There exists in each British division at the front a divisional salvage company, whose duty it is to clear up a battlefield and collect somewhere behind the lines all damaged equipment—rifles, uniforms, bayonets, guns, empty cases, machine-guns, helmets, leather waistcoats, boots, etc.

This poor material, dirty, rusty, even blood-stained, is sorted out at the salvage dump and sent down to the base by train. We saw one of these trains arrive at Calais, and we were able to see some of the ingenious devices invented for dealing with this curious hotch-potch. All this takes place in an old sawmill, which has been enlarged to five times its natural size since the beginning of the war. A thousand skilled British workers and two thousand French women are now employed in the workshops. Most of the women are, in normal times, lacemakers in the town.

The men, skilled labourers in uniform, work by time, not by the piece. They earn eighteenpence a day—i.e., 6d. more than the ordinary Tommy in the trenches.

The women, of all ages, are used for light and not very exhausting work, and they earn on the average 3 francs a day (the trades-union price). What miracles take place! In the "snob-shop," the ammunition boots, glorious souvenirs of the front, which come back in a shocking state, are examined and repaired. Twenty thousand pairs a week. The hopeless pairs are made into laces. One woman can make 150 per day.

At the saddlery, harness and leather, covered with mud and blood, are cleaned as good as new. At the forge, wheels and couplings of gun-carriages are repaired. Elsewhere the essential parts of the guns are examined and all missing sections replaced.
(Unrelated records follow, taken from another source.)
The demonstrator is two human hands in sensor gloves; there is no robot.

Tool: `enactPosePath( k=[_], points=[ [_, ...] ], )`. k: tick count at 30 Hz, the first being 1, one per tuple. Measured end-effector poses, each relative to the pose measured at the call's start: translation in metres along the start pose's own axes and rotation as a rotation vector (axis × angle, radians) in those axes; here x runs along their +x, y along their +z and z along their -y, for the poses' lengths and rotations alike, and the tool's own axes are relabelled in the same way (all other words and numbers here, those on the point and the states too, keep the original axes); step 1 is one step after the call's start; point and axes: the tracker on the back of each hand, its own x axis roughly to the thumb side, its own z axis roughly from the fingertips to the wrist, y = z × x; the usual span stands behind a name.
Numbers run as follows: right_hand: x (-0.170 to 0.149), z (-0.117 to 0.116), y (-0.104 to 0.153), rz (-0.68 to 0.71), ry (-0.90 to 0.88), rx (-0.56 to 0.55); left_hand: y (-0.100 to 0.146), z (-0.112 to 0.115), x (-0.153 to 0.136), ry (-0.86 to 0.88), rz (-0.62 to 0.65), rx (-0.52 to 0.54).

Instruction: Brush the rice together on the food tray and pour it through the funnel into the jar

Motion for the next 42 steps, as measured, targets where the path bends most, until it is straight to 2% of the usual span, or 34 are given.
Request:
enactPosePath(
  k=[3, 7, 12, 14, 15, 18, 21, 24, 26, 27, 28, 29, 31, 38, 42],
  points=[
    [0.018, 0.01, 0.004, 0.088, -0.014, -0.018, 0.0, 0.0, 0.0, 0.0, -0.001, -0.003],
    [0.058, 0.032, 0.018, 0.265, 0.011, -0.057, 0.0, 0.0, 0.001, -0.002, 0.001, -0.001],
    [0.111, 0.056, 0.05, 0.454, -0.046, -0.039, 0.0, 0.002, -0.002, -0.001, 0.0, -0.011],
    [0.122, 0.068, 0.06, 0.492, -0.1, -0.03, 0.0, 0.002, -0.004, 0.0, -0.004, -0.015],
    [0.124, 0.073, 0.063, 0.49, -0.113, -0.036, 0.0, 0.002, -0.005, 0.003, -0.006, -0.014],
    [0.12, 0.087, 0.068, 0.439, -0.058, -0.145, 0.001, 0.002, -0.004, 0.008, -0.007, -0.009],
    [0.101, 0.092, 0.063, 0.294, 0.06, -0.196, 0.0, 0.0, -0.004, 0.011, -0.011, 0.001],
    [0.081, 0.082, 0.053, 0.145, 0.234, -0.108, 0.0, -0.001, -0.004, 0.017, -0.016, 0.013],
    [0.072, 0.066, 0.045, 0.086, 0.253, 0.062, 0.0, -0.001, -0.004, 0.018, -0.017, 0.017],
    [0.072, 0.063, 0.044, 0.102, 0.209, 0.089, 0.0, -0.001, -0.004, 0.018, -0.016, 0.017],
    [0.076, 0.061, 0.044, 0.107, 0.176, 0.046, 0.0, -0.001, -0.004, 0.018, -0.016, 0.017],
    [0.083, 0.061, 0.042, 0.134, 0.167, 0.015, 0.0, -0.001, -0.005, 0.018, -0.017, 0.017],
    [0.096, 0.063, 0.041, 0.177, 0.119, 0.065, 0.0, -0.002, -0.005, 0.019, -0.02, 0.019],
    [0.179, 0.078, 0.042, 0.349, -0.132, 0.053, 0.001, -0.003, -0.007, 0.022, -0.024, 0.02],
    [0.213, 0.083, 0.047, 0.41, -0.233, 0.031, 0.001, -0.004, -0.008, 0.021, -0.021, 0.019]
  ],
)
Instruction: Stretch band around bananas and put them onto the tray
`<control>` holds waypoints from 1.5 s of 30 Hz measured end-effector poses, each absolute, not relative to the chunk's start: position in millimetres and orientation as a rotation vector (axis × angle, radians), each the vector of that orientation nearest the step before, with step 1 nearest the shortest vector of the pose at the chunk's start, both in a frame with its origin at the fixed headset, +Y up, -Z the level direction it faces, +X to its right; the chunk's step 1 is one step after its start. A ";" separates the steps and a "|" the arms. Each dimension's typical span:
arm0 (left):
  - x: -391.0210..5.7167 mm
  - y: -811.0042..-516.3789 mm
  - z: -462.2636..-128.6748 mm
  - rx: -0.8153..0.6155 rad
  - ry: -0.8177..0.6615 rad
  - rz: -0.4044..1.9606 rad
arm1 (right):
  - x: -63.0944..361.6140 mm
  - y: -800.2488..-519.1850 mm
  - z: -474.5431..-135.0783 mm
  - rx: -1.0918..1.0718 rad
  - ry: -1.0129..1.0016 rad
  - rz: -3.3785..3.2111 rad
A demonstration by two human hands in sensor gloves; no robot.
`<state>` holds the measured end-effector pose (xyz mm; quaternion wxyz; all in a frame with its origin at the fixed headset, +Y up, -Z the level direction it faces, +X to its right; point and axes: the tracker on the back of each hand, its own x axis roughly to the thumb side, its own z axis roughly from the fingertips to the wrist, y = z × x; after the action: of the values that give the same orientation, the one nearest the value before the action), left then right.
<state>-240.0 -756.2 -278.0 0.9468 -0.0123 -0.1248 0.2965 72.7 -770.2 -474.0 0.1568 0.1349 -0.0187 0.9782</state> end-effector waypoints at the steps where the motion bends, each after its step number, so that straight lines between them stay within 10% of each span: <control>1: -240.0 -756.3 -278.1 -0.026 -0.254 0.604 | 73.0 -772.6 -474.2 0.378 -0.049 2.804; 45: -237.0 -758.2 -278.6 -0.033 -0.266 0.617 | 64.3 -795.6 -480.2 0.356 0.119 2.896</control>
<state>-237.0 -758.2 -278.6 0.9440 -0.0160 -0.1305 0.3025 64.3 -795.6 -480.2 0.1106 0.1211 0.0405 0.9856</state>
In another place the dixies and camp-cookers, all dented and rusty, are cleaned and re-soldered. Old petrol tins are made into trench braziers. Steel helmets recover their form, picks and shovels their handles, and all the iron that cannot be made use of is sent back to the foundry to be melted down for ammunition.

Over the door of this war factory might be inscribed the motto of Lavoisier, with a slight addition:—

"Here nothing new is made, but nothing old is wasted."

The science that is taught and practised is the science, hitherto too little known, of economy.

That is the reason why many men of the world (and others) should, like us, visit this base.